Postoperative implant loosening and pelvic ring displacement frequently are not a result of a single trauma or loading but occur secondary to repetitive motion (ie, ambulation). Therefore, we used a cyclic loading protocol, because this seems to best approximate the clinical loading scenario. Preliminary clinical studies showed a decrease in implant loosening rates with cement augmentation in the osteoporotic proximal femur [20] and spine [38]. Cement augmentation of sacroiliac screw fixation has been reported in small case reports and series [41, 46], and few complications were reported.

Finally, in our study although the cement was not injected under fluoroscopic control, the observed leakage (although minimal) in the neuroforamina and the fracture is of concern and should be considered when weighing the biomechanical benefit of such cement augmentation against its potential risks. : Slow cement application to decrease the intraosseous pressure [1], waiting for optimal viscosity of the cement [29], and use of intraoperative fluoroscopy during cement injection have been used to reduce complications associated with cement leakage in other regions of the body where intraosseous cementing is performed (such as vertebroplasty); these techniques might be worth considering to add a margin of safety during pelvic screw augmentation.

Considering the separate findings of this study together, it seems that overall the weak spot of any fixation construct in the osteoporotic posterior pelvic ring is the body of S1. Failure occurs as rotation and pivoting of the sacral body around the implant. Two posterior screws seem to resist this motion better than one screw, even if it is a transsacral screw. The addition of cement virtually increases the diameter of the implant approximately 4 to 5 mm (Fig. 1), thereby limiting the space between the implant and cortical borders of the sacrum, and consequently alters the dynamics of failure and improves construct survival. Future studies will have to address if the same effect could be achieved by simply choosing wider implants and if the risks associated with a larger screw diameter outweigh those associated with cement augmentation.
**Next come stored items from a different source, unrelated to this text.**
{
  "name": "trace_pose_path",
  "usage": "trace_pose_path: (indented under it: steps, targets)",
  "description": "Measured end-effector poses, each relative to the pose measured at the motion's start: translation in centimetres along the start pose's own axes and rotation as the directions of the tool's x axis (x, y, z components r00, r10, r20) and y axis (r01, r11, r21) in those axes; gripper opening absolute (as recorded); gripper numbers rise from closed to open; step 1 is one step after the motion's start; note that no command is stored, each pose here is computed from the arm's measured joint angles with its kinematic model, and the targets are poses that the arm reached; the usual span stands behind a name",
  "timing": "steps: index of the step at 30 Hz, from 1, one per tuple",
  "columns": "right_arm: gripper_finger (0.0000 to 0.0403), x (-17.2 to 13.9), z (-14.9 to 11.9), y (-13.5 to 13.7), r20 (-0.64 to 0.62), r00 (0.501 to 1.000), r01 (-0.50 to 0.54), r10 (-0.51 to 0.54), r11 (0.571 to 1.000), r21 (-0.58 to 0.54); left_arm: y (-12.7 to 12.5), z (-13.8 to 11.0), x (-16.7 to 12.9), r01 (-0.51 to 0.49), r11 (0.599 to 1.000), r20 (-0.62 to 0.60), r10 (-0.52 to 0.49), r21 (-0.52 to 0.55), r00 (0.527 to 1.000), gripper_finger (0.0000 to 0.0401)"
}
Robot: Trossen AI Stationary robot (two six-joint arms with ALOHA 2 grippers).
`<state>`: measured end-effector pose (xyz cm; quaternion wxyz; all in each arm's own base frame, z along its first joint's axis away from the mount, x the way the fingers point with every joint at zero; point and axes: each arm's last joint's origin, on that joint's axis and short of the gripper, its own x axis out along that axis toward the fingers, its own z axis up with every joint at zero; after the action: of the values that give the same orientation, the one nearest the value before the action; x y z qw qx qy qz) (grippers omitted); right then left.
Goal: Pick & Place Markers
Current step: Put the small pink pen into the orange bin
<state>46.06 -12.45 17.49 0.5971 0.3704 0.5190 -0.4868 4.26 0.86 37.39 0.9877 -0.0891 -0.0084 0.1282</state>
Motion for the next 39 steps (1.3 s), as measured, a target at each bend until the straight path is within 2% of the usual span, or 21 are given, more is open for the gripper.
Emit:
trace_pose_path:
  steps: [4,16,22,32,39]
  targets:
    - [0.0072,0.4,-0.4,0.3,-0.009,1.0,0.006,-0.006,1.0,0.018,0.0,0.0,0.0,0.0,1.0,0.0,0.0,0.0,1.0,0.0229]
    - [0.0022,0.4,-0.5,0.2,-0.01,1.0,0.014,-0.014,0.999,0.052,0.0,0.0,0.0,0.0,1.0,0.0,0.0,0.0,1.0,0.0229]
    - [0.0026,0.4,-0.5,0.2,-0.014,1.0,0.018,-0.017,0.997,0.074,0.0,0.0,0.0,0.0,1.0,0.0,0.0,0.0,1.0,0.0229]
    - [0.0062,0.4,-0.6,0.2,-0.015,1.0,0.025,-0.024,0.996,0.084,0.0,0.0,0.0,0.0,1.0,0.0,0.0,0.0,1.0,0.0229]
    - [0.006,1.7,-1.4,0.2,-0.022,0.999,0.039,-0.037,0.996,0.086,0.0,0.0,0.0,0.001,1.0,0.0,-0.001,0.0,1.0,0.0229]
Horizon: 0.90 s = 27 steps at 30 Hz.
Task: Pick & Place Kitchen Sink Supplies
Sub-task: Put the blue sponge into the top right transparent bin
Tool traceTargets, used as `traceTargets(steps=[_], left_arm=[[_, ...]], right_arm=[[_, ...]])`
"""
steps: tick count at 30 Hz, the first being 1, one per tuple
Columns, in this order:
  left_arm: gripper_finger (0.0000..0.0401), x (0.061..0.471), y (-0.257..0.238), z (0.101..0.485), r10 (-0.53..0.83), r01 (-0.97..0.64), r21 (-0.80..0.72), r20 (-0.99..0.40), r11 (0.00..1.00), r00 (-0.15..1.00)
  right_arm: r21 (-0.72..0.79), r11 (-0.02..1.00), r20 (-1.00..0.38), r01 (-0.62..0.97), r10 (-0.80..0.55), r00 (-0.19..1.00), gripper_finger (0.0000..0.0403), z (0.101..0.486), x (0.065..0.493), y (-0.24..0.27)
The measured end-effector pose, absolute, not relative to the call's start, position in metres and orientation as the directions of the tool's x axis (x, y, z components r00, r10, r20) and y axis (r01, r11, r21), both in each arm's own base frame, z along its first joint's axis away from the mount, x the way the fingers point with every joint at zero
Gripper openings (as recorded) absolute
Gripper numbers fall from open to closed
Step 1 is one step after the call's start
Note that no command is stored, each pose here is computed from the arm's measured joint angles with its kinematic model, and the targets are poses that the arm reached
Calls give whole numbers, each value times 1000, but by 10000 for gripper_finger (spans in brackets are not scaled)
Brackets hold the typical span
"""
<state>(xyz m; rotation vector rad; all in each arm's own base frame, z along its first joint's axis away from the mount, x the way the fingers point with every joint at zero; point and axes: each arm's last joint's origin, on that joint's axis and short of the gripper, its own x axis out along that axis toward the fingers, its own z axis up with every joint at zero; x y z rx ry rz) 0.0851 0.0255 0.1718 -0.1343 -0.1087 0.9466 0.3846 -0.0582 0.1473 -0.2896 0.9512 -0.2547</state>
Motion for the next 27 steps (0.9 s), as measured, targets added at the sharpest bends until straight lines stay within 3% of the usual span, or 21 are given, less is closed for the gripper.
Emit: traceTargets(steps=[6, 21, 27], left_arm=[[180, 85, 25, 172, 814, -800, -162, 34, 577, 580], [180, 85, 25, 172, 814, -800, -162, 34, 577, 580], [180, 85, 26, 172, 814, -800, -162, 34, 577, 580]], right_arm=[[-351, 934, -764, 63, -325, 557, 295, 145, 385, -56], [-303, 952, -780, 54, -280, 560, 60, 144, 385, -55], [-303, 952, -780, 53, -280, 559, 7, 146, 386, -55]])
In view of the small body of work on this topic to date, the addition of cement to standard sacroiliac screw fixation appears to alter the mode and dynamics of failure in this cadaveric model. In this small study, we observed no advantages to cement in terms of screw motion or cycles to failure among the constructs we tested. However, a cemented, two-screw sacroiliac screw construct resulted in less screw subsidence and greater energy absorbed to failure than an uncemented single transsacral screw. In osteoporotic bone, the addition of cement to sacroiliac screw fixation may have a positive effect on screw anchorage. Larger mechanical studies using these findings as pilot data and investigating the role of screw size and the number of screws inserted are needed before these preliminary findings can be applied clinically. First, clinical case series with carefully selected patients will have to prove the safety of cement augmentation in the sacrum. After this, larger clinical trials can be done to determine whether the potential biomechanical advantages of cemented sacroiliac screw fixation translate into clinical superiority of this technique.